Or “C’est avoir tort que d’avoir raison trop tôt”. Et bon nombre de traders et gestionnaires de fonds s’en sont mordus les doigts. Et c’est bien là tout le problème : combien de temps le système tiendra-t-il ?
Le Japon procède à un QE depuis 30 ans, et pourtant, le pays tourne toujours. La fête expansionniste des banques centrales peut durer encore longtemps. D’autant plus que dans de nombreux pays les retraites sont financées par la performance des marchés financiers. M’est avis que la crise proviendra de problèmes sociaux importants, tels que les Gilets Jaunes le préfigurent.
Autres sources potentielles de crises à ne pas négliger, et d’ordre financière : prêts étudiants US, prêts au financement d’extraction de pétrole de schiste US, l’endettement privé dans de nombreux pays.
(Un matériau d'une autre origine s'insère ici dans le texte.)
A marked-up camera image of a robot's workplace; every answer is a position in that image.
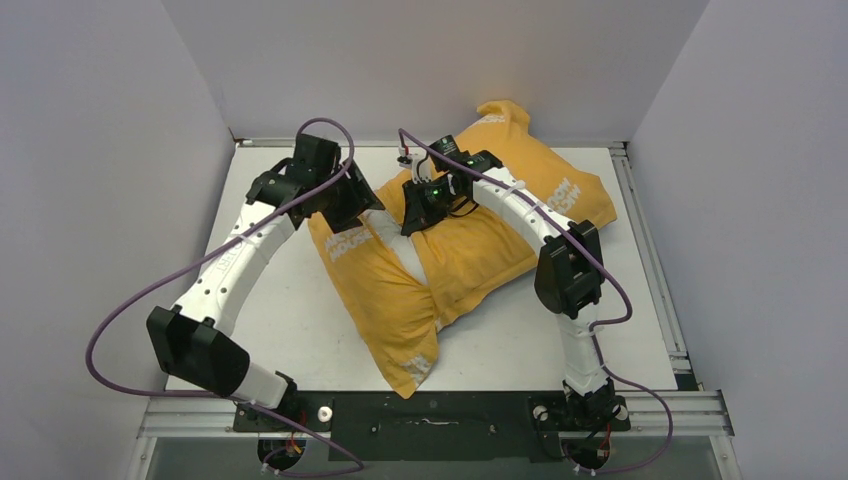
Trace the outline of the yellow and blue pillowcase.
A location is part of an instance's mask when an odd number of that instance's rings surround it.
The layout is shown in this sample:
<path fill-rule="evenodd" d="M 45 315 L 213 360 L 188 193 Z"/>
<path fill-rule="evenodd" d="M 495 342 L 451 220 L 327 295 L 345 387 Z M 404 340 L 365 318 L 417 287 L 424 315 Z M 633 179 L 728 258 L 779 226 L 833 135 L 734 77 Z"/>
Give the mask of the yellow and blue pillowcase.
<path fill-rule="evenodd" d="M 510 100 L 481 104 L 459 133 L 460 148 L 493 153 L 537 198 L 574 221 L 604 227 L 617 218 L 601 179 L 567 163 L 530 134 L 529 114 Z M 401 227 L 402 171 L 376 194 Z M 534 251 L 486 208 L 448 218 L 412 240 L 427 285 L 419 284 L 369 225 L 333 232 L 324 217 L 308 222 L 313 244 L 378 370 L 402 398 L 411 397 L 439 356 L 439 332 L 471 312 L 496 288 L 532 270 Z"/>

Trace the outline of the white pillow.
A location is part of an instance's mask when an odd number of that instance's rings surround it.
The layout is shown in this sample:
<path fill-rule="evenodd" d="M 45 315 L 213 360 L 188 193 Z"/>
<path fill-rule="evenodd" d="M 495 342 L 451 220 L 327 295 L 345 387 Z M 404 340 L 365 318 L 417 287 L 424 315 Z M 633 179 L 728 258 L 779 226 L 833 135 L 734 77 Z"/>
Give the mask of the white pillow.
<path fill-rule="evenodd" d="M 397 257 L 403 269 L 419 284 L 427 285 L 426 273 L 416 248 L 409 237 L 401 234 L 401 227 L 394 218 L 385 210 L 372 210 L 368 222 L 381 242 Z"/>

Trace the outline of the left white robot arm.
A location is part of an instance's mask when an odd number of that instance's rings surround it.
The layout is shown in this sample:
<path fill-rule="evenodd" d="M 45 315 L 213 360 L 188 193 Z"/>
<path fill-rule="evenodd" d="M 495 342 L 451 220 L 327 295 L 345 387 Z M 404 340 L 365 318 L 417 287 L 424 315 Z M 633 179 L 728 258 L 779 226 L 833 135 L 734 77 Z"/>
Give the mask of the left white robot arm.
<path fill-rule="evenodd" d="M 293 153 L 262 172 L 245 194 L 223 250 L 175 303 L 156 307 L 146 328 L 161 369 L 222 398 L 259 404 L 274 430 L 296 421 L 294 381 L 258 365 L 232 340 L 249 293 L 277 250 L 314 214 L 335 233 L 360 226 L 383 205 L 355 161 L 331 140 L 297 135 Z"/>

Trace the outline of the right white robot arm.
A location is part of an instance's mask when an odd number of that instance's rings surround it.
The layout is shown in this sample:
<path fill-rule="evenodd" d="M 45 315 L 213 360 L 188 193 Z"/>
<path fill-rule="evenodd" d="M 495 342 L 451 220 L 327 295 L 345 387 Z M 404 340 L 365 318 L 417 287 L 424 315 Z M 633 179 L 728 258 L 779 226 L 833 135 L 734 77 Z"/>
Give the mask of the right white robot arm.
<path fill-rule="evenodd" d="M 565 414 L 578 430 L 596 431 L 625 421 L 628 411 L 605 369 L 596 342 L 596 306 L 606 278 L 597 228 L 545 205 L 487 150 L 462 151 L 451 135 L 415 154 L 399 148 L 398 162 L 412 178 L 403 186 L 401 233 L 429 229 L 467 202 L 508 225 L 537 258 L 534 290 L 559 320 L 566 360 Z"/>

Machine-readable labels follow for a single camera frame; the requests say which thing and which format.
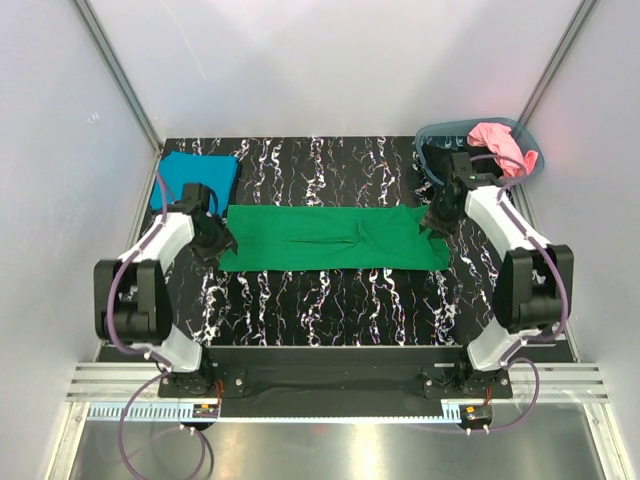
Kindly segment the green t-shirt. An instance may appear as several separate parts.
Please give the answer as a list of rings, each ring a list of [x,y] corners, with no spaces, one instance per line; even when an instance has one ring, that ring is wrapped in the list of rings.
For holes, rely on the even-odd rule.
[[[225,272],[389,268],[443,271],[450,249],[420,221],[425,205],[361,208],[233,205],[227,226],[237,251],[222,255]]]

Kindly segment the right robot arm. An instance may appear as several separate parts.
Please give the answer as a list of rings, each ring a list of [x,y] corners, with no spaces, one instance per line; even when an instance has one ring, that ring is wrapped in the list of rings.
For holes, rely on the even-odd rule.
[[[437,174],[435,191],[420,227],[432,238],[446,238],[470,219],[484,232],[501,258],[492,294],[493,317],[462,350],[441,388],[476,396],[499,383],[516,352],[535,342],[551,342],[561,334],[571,310],[574,254],[538,233],[515,209],[507,192],[528,176],[500,179],[476,168],[495,154],[472,156],[465,150],[429,147],[424,169]]]

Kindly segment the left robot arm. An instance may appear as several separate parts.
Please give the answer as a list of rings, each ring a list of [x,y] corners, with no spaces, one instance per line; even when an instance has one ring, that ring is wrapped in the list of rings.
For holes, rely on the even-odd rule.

Si les taux n’ont pas été remontés en Europe, c’est aussi car cela générerait une quantité de défaut de paiement sur l’endettement privé. Ces particuliers ayant déjà un mal fou à rembourser leur prêt, augmentez les taux et vous leur mettez le coup de grâce.
On peut comparer la création monétaire avec l’eau : un peu d’eau est indispensable pour boire mais un excès d’eau provoque la noyade.
La noyade économique, c’est la disparition de la croissance, stagnation puis récession, par effet de saturation des injections monétaires excessives. Il va arriver un moment où toute injection monétaire supplémentaire sera directement contreproductive. Alors, les banques centrales seront contraintes de réduire leurs bilans.
La cas du Japon est particulier du fait de l’intégration de la finance japonaise dans la finance US. L’hyperendettement japonais est tolérable parce qu’il est dilué dans la masse du dollar. La BoJ est moins une banque centrale autonome qu’une sorte d’annexe de la Fed. Les zones économiques concurrentes ne bénéficient pas de la même situation, ni la Chine, ni l’Europe, et leurs banques centrales ne pourront pas aller aussi loin sans provoquer des dégâts économiques importants.
la dette du Japon est détenue par les japonais : c’est un impôt éventuellement remboursable.
Désolé, ma tante Rita est à l’ehpad, et guère vaillante, la pauvre.
Va falloir s’adresser ailleurs, paraîtrait que Sainte Agathe peut aider à surmonter les épreuves…
solution : dépensez votre pognon et profitez !!
Tout l’argent du monde est de la dette, à epsilon près, même votre épargne.
En quoi trop de dette serait un problème alors qu’il s’agit de valeur abstraite dans l’ univers virtuel de la finance, univers potentiellement sans limites puisque abstrait, alors que la croissance matérielle dans un monde fini ne serait pas un problème.
Où est la logique ?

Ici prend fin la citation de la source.